This piece of short fiction was originally published for The Elysian. Follow my work there.

Back in the 2020s, everyone was in a tizzy about population collapse. The thinking back then was that if we didn’t have enough children, they wouldn’t grow up and generate enough money, and the economy wouldn’t be big enough to do expensive things like cure diseases and build space colonies and come up with teleportation.

They tried everything to get us to procreate, but we just didn’t want to. Anyway, it was never more people we needed, but more money to fuel the economy and the innovations that economy might achieve. So when our population finally started declining in the 2100s, the government came up with a much better solution: they passed the “Spend Excessively Act” (SEA) forcing us to spend most of our incomes every year.

By this point, the whole world was rich — we all made a ton of money working very little on very important jobs — so we did what any society would do when faced with the prospect of spending excessively: we all built castles — like excessive Marie Antoinette-style castles all over the world. Mine was a 3D-printed fairytale palace crowning the French Alps where I worked as an archivist, loading all of the knowledge into Alexandria, my globally accessed AI library of every book ever written.

Because of teleportation, we didn’t really need city centers. So everyone built their extravagant castles all around the world and we could get there in a blink of an eye. One of my friends, for example, is a conservationist. I love teleporting to her canvas castle in Africa where we go on electric hovercraft safaris over the tundra. By now, the content was completely rewilded — not even a road wended through most of the world, and we were mesmerized as elephants and lions freely roamed the Earth.
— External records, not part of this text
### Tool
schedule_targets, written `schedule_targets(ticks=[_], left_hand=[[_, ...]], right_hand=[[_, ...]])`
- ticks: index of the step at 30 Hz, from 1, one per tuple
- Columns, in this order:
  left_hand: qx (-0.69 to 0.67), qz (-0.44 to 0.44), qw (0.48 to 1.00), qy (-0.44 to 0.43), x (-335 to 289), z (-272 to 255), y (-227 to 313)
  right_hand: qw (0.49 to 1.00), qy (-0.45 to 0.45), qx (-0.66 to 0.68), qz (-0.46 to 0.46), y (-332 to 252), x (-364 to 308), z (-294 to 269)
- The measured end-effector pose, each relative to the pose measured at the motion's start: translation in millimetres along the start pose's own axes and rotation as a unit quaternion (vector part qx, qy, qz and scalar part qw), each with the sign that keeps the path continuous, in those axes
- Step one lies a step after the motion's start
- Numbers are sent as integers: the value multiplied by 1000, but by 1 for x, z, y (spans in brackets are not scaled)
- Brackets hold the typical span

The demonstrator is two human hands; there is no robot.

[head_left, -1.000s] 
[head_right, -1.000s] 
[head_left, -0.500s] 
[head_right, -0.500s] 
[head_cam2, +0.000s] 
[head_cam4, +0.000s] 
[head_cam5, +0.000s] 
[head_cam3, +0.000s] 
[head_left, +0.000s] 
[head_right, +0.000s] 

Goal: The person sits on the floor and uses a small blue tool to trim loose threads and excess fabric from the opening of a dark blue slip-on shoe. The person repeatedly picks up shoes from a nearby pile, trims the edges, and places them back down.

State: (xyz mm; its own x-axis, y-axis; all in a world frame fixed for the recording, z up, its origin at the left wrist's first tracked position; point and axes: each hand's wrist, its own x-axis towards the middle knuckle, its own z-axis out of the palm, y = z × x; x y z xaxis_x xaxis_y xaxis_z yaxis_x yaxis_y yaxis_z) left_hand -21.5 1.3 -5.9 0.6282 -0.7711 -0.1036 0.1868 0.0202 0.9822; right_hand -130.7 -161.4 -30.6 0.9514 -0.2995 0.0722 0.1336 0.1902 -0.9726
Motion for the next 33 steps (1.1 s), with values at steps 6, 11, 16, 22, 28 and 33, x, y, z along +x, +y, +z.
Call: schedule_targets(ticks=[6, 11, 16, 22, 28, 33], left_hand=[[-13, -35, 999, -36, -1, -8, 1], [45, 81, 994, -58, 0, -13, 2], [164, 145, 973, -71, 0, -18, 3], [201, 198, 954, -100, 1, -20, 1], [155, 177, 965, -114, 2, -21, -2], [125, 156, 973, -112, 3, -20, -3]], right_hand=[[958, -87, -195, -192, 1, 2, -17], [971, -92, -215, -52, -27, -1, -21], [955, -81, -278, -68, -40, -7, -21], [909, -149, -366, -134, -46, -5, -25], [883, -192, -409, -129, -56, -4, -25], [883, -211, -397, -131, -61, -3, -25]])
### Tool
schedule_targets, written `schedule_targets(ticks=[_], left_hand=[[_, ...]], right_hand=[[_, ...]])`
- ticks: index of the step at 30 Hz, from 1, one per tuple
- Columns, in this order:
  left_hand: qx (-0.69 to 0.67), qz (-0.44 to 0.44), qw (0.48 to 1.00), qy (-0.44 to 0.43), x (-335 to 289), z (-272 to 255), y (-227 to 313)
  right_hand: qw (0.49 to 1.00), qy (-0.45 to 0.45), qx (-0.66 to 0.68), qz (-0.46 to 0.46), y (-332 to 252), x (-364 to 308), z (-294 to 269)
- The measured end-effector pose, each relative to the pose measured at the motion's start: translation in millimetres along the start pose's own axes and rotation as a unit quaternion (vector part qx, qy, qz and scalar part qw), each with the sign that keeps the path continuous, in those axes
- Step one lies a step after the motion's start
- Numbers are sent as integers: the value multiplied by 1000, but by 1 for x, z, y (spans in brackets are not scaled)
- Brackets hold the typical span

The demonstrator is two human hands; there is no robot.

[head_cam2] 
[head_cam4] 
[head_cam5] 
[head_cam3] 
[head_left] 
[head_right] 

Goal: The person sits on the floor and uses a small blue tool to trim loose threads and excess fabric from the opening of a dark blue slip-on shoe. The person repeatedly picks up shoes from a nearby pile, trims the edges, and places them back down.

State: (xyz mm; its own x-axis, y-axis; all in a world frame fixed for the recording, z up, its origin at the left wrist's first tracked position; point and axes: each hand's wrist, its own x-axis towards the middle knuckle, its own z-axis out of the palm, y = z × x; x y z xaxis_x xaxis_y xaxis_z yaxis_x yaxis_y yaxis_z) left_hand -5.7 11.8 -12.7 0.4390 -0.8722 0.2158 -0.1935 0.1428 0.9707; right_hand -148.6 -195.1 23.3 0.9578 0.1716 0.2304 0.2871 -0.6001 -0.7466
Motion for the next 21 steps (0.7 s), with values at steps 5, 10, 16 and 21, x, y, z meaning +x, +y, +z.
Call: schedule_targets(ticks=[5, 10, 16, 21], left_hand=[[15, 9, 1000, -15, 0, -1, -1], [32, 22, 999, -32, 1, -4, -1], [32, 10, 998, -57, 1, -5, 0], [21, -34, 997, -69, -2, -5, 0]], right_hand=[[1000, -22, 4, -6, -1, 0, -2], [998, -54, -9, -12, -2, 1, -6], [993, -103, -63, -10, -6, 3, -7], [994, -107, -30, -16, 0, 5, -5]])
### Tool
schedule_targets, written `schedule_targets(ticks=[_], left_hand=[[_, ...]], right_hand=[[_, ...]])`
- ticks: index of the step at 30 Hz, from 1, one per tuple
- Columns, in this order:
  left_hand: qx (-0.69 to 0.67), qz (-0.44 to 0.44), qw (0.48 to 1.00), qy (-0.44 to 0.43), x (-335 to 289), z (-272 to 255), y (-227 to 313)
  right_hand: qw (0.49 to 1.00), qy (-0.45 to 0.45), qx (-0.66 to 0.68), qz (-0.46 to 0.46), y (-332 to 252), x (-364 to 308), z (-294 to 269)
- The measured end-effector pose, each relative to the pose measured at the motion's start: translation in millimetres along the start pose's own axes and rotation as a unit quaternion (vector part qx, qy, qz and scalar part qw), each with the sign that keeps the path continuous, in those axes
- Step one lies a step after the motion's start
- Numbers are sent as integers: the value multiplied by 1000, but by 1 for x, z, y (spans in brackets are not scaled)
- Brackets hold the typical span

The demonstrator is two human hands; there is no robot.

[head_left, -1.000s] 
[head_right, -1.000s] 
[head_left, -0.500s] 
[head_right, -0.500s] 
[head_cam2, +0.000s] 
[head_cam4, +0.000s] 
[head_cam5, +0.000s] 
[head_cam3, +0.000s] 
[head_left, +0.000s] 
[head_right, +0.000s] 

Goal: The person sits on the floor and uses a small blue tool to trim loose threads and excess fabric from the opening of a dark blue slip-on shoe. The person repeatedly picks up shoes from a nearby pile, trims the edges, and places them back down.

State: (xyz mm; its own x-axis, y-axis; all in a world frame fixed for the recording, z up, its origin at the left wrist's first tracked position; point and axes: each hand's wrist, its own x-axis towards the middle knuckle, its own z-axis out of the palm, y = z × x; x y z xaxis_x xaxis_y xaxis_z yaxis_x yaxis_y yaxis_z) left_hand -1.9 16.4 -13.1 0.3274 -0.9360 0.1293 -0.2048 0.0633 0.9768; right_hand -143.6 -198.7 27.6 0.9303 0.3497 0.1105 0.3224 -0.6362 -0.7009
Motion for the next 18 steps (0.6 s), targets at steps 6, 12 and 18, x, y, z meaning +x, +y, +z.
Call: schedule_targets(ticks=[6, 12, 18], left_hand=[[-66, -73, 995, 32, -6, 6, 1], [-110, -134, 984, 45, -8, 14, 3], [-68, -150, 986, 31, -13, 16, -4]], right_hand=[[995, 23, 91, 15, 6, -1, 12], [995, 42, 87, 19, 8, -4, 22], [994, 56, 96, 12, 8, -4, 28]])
Another friend was a botanist and she built a very advanced “hanging gardens of Babylon” which was officially the most beautiful place in the world, and the only one of the modern seven wonders to also be part of the ancient seven wonders. Her medicinal gardens would hover in the clouds for a light misting in the afternoon, scattering rainbows on the ground when the light caught it just right. At night, the trees glowed in the dark, lighting our way through the canopy.

One of my friends, a scientist, even built her palace underwater — it was basically Atlantis. We loved to visit, taking the elevator down to the bottom of the ocean and wandering the underwater halls. All of the walls and ceilings were transparent, and she had taken advantage of bioluminescent technology to glow the sea around us in riveting shades of blue. We watched as incredible fish and sea monsters swam around us, and took her fleet of electric submarines into the seaweed forests for a picnic.

Because we spent so much money on so many advanced technologies — like teleportation and hovercrafts and airships — the economy really flourished. And because all of us worked in jobs that were beneficial to humanity, that money was used for the greater good. Some people’s jobs were getting AIs to print livers and build scuba diving drones and grow more water from the air and build a shield to protect us from the sun in case it started dying.

In a way, it was like we recreated the 18th century, but where everyone was royal and nobody died of it being the 1700s and we didn’t need to subject anyone or anything to any harm to do it. Sure, there were fewer people on the earth, but we made much more money and we spent much more of it than we did in the past, and that allowed us and our AIs to create everything we could possibly need.

And because there was so much abundance, it actually inspired more of us to have children. Many people built their castles to be childlike wonderlands — imagine a real world Narnia or Neverland, or even an elaborate Swiss Family Robinson-style village. These places became magical playgrounds where children are free to roam and, because of the geotracking bracelets on their wrists, safe to explore the world without fear of harm.

When one reporter started working on a story about the Spend Excessively Act and whether all that money had the same effect on the economy as having more children might have had, she came to my castle to ask whether, with all my archival knowledge, I’d recommend we do it all again.

Absolutely, I said.

Let them eat cake!

Author’s Commentary

This idea was inspired by a conversation with Kevin Kelly, who once told me the biggest problem facing the progress movement was population collapse. This sparked a debate between us and several others who all agreed that we needed to figure out a way to grow the population.

But I didn’t like that route. I told them I wasn’t about to have kids for the sake of the economy and jokingly asked Kelly if I could live in a castle and drink expensive wine instead, growing the economy about the same size as a family of four by myself.

This led the conversation into absurdity, which turned into this piece of absurdity. I hope you enjoyed it.